He said the attacks were politically motivated.

[https://en.wikipedia.org/wiki/Colorado_Springs_Planned_Paren...](https://en.wikipedia.org/wiki/Colorado_Springs_Planned_Parenthood_shooting)

------
rurban
On a side note: The FBI didn't/couldn't even properly investigate 9/11 so why
do they still dare to use this wording? ( _" to help them open a single phone
that may hold crucial evidence to help explain the most deadly terrorist
attack on U.S. soil since Sept. 11, 2001"_) What came out of PENTTBOM? One
single court case against Moussaoui, who was not directly involved in 9/11 at
all, but that's it. Hundreds of arrests which led to nothing but illegitime
long-term hold ups under military law, but no due law.
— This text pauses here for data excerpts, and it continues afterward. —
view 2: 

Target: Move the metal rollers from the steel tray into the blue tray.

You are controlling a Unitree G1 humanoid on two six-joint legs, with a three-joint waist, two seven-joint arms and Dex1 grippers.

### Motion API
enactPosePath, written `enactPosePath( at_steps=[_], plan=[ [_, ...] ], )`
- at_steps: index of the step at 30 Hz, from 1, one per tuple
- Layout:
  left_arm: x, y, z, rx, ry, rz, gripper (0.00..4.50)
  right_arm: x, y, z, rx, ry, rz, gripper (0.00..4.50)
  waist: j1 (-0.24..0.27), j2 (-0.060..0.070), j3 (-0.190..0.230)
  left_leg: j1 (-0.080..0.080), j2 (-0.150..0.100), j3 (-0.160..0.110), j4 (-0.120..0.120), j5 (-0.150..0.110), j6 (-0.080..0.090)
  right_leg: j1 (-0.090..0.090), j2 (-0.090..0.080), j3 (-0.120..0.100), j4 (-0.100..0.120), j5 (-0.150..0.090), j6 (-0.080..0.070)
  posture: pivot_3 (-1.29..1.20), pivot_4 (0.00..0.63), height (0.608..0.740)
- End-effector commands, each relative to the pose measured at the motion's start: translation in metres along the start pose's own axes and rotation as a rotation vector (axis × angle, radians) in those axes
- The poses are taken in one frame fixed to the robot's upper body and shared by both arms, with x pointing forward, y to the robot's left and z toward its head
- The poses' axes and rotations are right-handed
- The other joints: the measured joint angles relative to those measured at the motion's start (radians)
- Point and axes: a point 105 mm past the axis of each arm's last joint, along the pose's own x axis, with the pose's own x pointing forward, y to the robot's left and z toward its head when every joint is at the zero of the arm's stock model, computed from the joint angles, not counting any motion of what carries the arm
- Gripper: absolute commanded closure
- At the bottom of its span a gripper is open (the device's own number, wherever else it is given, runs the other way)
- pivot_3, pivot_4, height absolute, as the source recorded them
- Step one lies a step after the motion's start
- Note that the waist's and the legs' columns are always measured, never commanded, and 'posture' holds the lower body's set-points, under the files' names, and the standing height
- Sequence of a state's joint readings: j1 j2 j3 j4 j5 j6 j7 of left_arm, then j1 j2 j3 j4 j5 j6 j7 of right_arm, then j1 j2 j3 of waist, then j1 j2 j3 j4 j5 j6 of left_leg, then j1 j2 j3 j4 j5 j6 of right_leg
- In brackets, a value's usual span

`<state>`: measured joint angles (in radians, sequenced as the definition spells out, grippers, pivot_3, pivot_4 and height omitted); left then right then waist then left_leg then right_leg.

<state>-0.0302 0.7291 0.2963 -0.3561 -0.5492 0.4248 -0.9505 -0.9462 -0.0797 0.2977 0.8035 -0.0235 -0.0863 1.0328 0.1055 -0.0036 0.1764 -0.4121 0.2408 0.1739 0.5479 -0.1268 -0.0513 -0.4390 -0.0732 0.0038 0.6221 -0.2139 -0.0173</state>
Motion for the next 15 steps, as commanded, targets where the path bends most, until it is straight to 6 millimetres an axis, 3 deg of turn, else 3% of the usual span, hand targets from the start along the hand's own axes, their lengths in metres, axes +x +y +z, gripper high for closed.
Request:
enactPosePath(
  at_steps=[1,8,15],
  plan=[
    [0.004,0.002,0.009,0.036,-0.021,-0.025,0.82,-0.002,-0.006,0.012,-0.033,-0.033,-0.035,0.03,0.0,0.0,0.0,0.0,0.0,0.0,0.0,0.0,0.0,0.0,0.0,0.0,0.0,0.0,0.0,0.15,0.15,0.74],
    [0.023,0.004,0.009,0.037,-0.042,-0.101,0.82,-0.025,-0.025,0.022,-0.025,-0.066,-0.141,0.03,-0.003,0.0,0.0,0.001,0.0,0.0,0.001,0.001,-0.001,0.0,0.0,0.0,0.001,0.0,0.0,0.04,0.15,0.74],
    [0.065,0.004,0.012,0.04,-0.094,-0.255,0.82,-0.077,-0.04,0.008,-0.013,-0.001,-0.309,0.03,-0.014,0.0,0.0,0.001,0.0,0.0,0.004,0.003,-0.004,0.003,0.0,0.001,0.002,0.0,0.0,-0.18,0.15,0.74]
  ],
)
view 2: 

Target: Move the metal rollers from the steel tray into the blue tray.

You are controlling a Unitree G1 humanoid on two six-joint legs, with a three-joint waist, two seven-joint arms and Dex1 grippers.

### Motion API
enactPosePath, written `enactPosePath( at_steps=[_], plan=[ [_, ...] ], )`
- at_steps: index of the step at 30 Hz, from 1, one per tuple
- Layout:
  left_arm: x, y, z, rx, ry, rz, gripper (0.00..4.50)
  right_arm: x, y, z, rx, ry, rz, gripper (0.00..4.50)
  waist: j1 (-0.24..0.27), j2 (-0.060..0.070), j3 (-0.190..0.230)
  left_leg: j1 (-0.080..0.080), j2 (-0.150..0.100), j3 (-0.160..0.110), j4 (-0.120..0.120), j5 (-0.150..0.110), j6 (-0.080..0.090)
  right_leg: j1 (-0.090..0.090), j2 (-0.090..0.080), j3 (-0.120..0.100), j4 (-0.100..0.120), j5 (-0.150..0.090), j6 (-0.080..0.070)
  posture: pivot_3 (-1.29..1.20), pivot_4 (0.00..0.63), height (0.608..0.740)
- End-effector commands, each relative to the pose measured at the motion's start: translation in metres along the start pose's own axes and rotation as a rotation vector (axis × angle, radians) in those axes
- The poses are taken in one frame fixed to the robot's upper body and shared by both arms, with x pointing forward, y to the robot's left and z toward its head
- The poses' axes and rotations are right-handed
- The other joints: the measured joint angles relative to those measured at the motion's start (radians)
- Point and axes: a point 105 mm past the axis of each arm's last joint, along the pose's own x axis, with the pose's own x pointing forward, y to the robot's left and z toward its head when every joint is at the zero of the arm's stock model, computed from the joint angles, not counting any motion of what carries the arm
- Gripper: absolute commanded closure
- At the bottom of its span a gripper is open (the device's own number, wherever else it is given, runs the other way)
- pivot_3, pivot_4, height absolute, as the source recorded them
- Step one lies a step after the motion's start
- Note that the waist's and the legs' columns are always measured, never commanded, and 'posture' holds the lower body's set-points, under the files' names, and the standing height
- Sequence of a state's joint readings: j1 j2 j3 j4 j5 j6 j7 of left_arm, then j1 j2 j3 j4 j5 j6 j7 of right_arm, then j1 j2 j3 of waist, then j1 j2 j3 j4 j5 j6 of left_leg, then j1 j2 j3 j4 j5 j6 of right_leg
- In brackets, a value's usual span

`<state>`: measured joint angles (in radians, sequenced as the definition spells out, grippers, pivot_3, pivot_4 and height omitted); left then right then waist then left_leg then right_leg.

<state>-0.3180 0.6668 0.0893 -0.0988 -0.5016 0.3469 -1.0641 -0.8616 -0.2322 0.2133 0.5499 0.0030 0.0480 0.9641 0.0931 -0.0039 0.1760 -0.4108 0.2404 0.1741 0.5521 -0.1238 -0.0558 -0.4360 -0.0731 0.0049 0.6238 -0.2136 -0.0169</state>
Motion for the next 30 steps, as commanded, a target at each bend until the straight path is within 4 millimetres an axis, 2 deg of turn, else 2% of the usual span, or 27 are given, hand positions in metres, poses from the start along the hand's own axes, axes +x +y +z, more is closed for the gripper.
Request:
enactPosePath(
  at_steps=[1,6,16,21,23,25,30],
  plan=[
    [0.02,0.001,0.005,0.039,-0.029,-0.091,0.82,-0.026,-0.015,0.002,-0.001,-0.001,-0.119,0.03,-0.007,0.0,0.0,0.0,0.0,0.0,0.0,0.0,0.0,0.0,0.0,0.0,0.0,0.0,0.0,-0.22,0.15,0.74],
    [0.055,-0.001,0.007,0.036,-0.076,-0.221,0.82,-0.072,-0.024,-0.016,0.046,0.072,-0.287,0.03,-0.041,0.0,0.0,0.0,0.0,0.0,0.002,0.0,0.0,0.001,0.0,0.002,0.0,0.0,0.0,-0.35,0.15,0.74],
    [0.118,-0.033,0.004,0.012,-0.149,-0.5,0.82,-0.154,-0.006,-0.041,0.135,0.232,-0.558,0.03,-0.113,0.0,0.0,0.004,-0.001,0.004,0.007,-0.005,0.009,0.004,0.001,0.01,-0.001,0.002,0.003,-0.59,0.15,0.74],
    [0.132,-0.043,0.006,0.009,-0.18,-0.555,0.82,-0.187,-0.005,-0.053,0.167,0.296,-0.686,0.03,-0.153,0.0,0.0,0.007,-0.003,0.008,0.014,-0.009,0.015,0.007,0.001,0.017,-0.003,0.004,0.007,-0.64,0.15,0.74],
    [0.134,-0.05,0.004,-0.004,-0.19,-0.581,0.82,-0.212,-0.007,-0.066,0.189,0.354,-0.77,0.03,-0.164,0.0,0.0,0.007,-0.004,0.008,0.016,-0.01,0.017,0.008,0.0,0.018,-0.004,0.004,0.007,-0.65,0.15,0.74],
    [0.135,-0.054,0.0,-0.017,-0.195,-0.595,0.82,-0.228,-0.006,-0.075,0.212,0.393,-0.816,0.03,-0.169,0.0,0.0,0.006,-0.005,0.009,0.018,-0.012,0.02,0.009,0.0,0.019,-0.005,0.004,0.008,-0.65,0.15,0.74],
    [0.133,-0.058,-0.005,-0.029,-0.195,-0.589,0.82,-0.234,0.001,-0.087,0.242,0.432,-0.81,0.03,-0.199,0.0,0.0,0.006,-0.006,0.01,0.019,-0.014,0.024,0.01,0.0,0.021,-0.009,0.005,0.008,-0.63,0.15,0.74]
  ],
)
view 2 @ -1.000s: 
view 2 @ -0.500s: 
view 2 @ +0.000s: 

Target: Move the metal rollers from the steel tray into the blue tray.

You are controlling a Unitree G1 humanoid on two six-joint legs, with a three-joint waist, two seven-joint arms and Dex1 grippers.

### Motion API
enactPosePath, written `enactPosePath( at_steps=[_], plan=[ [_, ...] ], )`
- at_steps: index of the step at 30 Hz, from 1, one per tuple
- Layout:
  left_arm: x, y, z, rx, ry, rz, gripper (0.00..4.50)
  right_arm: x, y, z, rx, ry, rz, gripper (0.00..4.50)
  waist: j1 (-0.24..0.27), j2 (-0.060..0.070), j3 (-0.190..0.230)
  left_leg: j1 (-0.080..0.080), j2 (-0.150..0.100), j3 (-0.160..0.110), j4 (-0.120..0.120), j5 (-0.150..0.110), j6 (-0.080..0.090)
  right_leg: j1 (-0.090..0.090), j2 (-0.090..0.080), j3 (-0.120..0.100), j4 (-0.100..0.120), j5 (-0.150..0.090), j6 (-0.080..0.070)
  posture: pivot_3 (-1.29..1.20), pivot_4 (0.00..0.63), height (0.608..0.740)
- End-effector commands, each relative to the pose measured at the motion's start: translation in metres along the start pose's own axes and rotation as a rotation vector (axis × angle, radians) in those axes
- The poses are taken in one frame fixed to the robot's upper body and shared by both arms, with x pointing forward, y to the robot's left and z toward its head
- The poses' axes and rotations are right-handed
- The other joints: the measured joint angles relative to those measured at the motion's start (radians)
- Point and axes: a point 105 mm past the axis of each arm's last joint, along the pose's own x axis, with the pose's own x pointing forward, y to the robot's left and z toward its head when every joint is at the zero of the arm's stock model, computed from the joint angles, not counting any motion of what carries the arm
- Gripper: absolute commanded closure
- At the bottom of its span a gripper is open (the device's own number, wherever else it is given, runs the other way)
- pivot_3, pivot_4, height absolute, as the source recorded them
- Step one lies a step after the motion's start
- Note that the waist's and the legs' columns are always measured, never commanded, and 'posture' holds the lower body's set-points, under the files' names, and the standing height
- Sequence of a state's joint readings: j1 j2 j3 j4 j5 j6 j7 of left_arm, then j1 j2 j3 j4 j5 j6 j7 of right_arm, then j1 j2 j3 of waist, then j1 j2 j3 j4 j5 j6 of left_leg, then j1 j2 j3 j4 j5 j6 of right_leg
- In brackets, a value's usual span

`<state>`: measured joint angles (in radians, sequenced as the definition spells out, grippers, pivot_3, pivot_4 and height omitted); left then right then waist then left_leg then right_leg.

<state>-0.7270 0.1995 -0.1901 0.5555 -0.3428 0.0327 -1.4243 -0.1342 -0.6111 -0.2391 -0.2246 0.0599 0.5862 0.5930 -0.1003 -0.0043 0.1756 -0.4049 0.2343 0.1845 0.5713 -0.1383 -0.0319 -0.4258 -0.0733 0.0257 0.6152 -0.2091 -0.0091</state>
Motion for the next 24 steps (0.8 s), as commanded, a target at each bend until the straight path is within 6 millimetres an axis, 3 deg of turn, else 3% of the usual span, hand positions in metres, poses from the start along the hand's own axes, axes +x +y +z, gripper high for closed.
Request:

If Apple can help them to extract data from those phones, fine. But Apple
apparently built secure phones without bypass, so they are out of luck and it
makes no sense to come up with fantasy warrants without any technical
solution.

------
joekrill
> the encryption of personal devices has become a serious problem for criminal
> investigators in a variety of cases and setting

And so has the second amendment -- but that doesn't mean we should get rid of
it. Yes, their job is hard. That's the nature of the job. Just because
something makes a job more difficult doesn't mean it's a bad thing. I don't
get why they insist on making this argument.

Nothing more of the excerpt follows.